Healthcare providers in North Carolina and Virginia began dealing with the aftermath of Hurricane Irene as the storm, now downgraded to tropical-storm status, continued north toward New England.
Carteret General Hospital, Morehead City, N.C., was still operating on generators after losing power earlier in the weekend, though its phone service had returned after getting knocked out on Saturday.
Also, a lockdown was lifted at all three hospitals of New Hanover Regional Medical Center, Wilmington, N.C., according to the hospitals' website. The lockdown had been initiated on Friday.
Sentara Healthcare, Norfok, Va., which had evacuated 93 residents from a nursing home in Barco, N.C., per a county evacuation order, closed three urgent-care facilities because of a lack of power, according to its Facebook page. All other facilities were operating, Sentara said.
As a hurricane, Irene already had unloaded more than a foot of water in North Carolina, spun off tornadoes in Virginia, Maryland and Delaware, and left 4 million homes and businesses without power. At least 11 people were killed.
Meanwhile, Irene was predicted to reach northern New England by Sunday night. As a result of the storm, seawater surged into the streets of Manhattan. The flooding threatened Wall Street and the heart of the global financial network.
Salty water from New York Harbor submerged parts of a promenade at the base of the island. A foot of water rushed over the wall of a marina in front of the New York Mercantile Exchange.

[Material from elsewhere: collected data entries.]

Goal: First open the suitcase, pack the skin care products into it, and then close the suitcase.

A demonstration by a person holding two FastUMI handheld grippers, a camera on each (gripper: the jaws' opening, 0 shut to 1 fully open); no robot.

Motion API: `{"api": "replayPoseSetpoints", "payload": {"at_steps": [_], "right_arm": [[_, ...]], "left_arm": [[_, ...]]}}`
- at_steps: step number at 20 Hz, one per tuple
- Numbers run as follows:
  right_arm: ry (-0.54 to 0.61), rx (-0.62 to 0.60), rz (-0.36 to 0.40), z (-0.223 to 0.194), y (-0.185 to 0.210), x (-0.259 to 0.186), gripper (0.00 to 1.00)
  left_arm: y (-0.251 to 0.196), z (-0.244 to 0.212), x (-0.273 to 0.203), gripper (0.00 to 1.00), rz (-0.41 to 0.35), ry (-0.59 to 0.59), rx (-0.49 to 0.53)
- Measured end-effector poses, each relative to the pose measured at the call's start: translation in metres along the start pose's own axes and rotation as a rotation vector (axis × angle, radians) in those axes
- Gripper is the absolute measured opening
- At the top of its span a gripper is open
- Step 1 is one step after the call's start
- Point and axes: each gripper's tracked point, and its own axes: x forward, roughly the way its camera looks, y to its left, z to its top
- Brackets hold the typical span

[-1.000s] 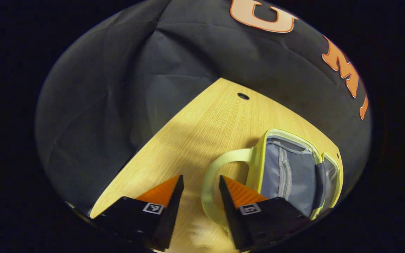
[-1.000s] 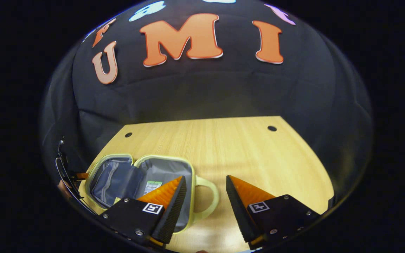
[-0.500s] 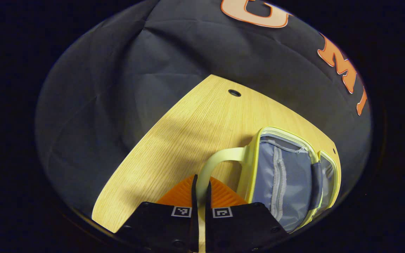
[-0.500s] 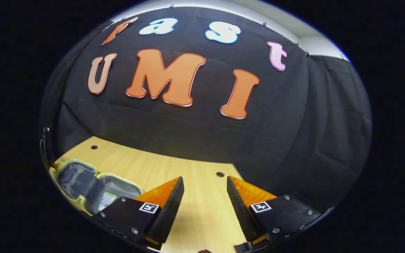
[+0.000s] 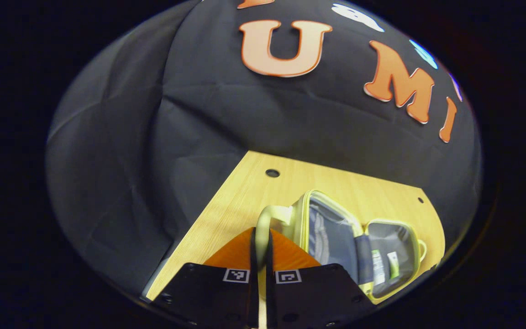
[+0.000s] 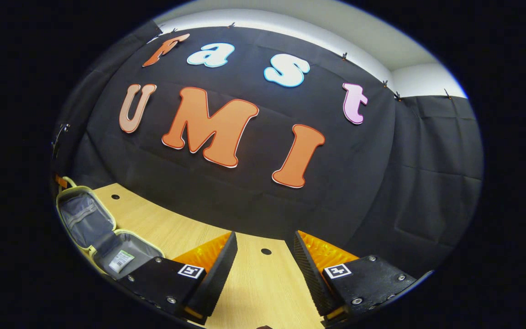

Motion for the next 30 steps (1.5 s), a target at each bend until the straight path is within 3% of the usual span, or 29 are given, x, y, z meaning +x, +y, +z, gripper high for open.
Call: {"api": "replayPoseSetpoints", "payload": {"at_steps": [7,15,24,30], "right_arm": [[-0.055,0.047,0.028,0.012,-0.011,-0.011,0.81],[-0.068,0.095,0.114,0.006,-0.002,-0.031,0.81],[-0.026,0.14,0.219,-0.02,-0.001,-0.046,0.81],[0.012,0.13,0.227,-0.053,-0.028,-0.064,0.81]], "left_arm": [[-0.073,0.054,-0.039,0.06,-0.071,-0.096,0.086],[-0.173,0.071,-0.085,0.06,-0.19,-0.175,0.103],[-0.315,0.044,-0.109,0.05,-0.368,-0.153,0.105],[-0.387,0.002,-0.105,0.06,-0.44,-0.096,0.114]]}}
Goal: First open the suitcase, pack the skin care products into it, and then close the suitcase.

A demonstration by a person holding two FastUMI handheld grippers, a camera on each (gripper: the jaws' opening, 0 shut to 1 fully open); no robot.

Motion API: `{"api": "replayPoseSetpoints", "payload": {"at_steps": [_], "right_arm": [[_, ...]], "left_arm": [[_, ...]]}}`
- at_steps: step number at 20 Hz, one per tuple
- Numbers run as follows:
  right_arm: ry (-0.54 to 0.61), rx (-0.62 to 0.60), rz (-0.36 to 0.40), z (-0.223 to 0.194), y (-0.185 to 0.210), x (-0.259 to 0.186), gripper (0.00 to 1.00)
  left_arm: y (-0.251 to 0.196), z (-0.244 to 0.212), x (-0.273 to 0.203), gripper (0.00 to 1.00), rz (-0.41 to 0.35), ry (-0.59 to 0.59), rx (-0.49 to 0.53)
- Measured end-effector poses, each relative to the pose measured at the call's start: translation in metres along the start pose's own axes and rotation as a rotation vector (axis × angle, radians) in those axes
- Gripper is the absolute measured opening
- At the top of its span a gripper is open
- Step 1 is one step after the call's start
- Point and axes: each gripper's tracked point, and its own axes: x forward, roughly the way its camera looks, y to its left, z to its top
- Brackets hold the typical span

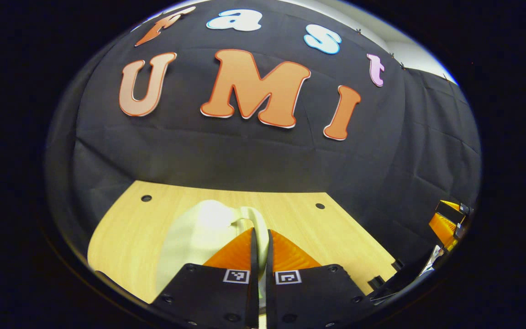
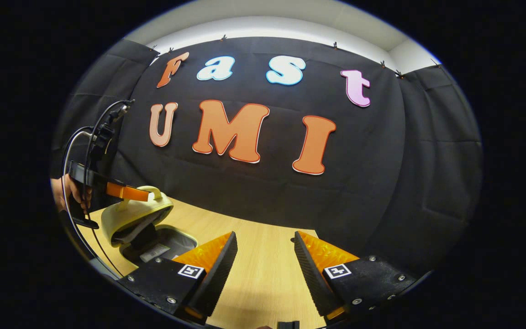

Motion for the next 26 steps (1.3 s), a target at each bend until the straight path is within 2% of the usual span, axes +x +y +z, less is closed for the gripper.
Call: {"api": "replayPoseSetpoints", "payload": {"at_steps": [5,10,11,15,18,19,21,23,25,26], "right_arm": [[0.023,0.007,-0.01,-0.016,-0.025,-0.016,0.81],[0.042,0.005,-0.02,-0.03,-0.044,-0.024,0.81],[0.04,0.006,-0.018,-0.031,-0.045,-0.027,0.81],[0.036,-0.005,-0.016,-0.031,-0.048,-0.023,0.81],[0.035,0.015,0.008,-0.03,-0.038,-0.014,0.81],[0.031,0.014,0.015,-0.028,-0.034,-0.009,0.81],[0.024,0.012,0.032,-0.025,-0.021,0.001,0.81],[0.018,0.016,0.062,-0.02,-0.004,0.009,0.81],[0.016,0.01,0.089,-0.017,0.014,0.016,0.81],[0.012,0.005,0.098,-0.014,0.022,0.02,0.81]], "left_arm": [[-0.04,-0.043,0.029,0.06,-0.021,0.06,0.019],[-0.071,-0.093,0.064,0.07,-0.006,0.142,0.067],[-0.075,-0.102,0.071,0.13,0.0,0.16,0.094],[-0.087,-0.123,0.079,0.18,0.006,0.211,0.129],[-0.1,-0.115,0.067,0.36,-0.023,0.18,0.172],[-0.102,-0.11,0.061,0.52,-0.022,0.164,0.196],[-0.1,-0.096,0.048,0.66,-0.005,0.117,0.217],[-0.093,-0.079,0.033,0.7,0.016,0.072,0.218],[-0.082,-0.062,0.018,0.8,0.031,0.032,0.213],[-0.077,-0.055,0.012,0.8,0.039,0.013,0.206]]}}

As the center of the storm passed over Central Park at midmorning, floodwater reached the wheel wells of some stranded cars in Manhattan, and more streamed into the streets of Queens, lapping at the doors of boarded-up shops.
Irene weakened to winds of 65 mph, below the 74 mph dividing line between a hurricane and tropical storm. The system was still massive and powerful, though, forming a figure six that covered the Northeast. It was moving twice as fast as the day before, at 25 mph.